少ない投資で確実に儲けるイスラエルの農業

しかし、本書を読んでびっくり。単位面積における生産高、輸出実績、成長率などを見ると、イスラエルは農業先進国といっても過言ではないという事実を知って、大いに勉強になった。

たとえば、農業大国といわれるオランダは野菜などの輸出高が世界2位だが、その輸出先はドイツ、イギリス、ベルギー、イタリア、スウェーデン、ポーランド、フランスといった近隣国にほぼ決まっている。距離的には、東京―青森間または東京―札幌間といったところだ。

しかし、イスラエルは本当に遠方にある国々にピーマン、パプリカ、アボカド、ニンジンなど数多くの野菜を輸出している。その輸出先はイギリス、ドイツ、フランス、アメリカ、ロシア、カナダ、ブラジル、インドなど、まさに地球全体だ。

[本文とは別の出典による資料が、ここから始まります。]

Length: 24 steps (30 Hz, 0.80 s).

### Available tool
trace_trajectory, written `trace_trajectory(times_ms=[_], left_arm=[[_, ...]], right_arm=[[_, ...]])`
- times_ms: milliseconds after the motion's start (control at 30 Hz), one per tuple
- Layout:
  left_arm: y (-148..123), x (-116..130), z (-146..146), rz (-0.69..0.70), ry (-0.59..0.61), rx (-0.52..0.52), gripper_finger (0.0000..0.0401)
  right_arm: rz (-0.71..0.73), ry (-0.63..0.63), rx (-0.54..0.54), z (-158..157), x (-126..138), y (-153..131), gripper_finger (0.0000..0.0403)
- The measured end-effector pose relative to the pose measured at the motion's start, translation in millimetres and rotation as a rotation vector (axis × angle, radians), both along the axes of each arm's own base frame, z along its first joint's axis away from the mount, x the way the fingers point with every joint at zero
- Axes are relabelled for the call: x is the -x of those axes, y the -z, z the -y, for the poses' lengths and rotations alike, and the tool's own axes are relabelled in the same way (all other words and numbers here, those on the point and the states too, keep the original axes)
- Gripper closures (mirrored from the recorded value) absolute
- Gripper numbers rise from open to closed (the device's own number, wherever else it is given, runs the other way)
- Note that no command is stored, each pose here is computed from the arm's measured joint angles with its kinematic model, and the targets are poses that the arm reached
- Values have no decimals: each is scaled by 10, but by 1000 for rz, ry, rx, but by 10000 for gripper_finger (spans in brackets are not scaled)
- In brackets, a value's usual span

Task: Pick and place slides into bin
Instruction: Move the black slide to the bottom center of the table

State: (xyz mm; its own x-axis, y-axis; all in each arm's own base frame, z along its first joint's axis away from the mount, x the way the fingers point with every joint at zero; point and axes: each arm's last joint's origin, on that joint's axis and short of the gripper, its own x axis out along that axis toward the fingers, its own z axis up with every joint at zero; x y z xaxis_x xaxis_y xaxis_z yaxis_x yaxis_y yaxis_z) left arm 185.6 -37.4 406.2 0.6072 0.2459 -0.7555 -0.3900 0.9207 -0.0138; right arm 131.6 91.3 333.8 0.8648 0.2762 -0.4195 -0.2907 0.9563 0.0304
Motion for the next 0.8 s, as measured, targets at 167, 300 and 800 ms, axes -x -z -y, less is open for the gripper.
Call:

「そういった意味では、イスラエルこそが世界最大の輸出国とみなしてよい」と著者は言い切っている。

そして、もっと重要なのは、イスラエルの農業はオランダのそれほどお金がかからないことだ。少ない投資で、確実に利益を上げることができている。「災害の多い日本に応用がしやすい」という著者の評価もうなずける。

三ちゃん農業、後継者問題、土地規模の小ささなど、日本の農業と似た悩みを抱える中国に対しても、イスラエルの農業はいろいろなヒントを与えてくれる。それは本書を読んだ私の第一の感想でもある。

お金がかかるオランダの農業は日本に不向きと著者が指摘しているが、同様にお金がかかる、政府から補助金が大量に支給される日本の農業も中国に不向きだと、私は強く再認識した。機会があれば、イスラエル農業の現場を見てみたい。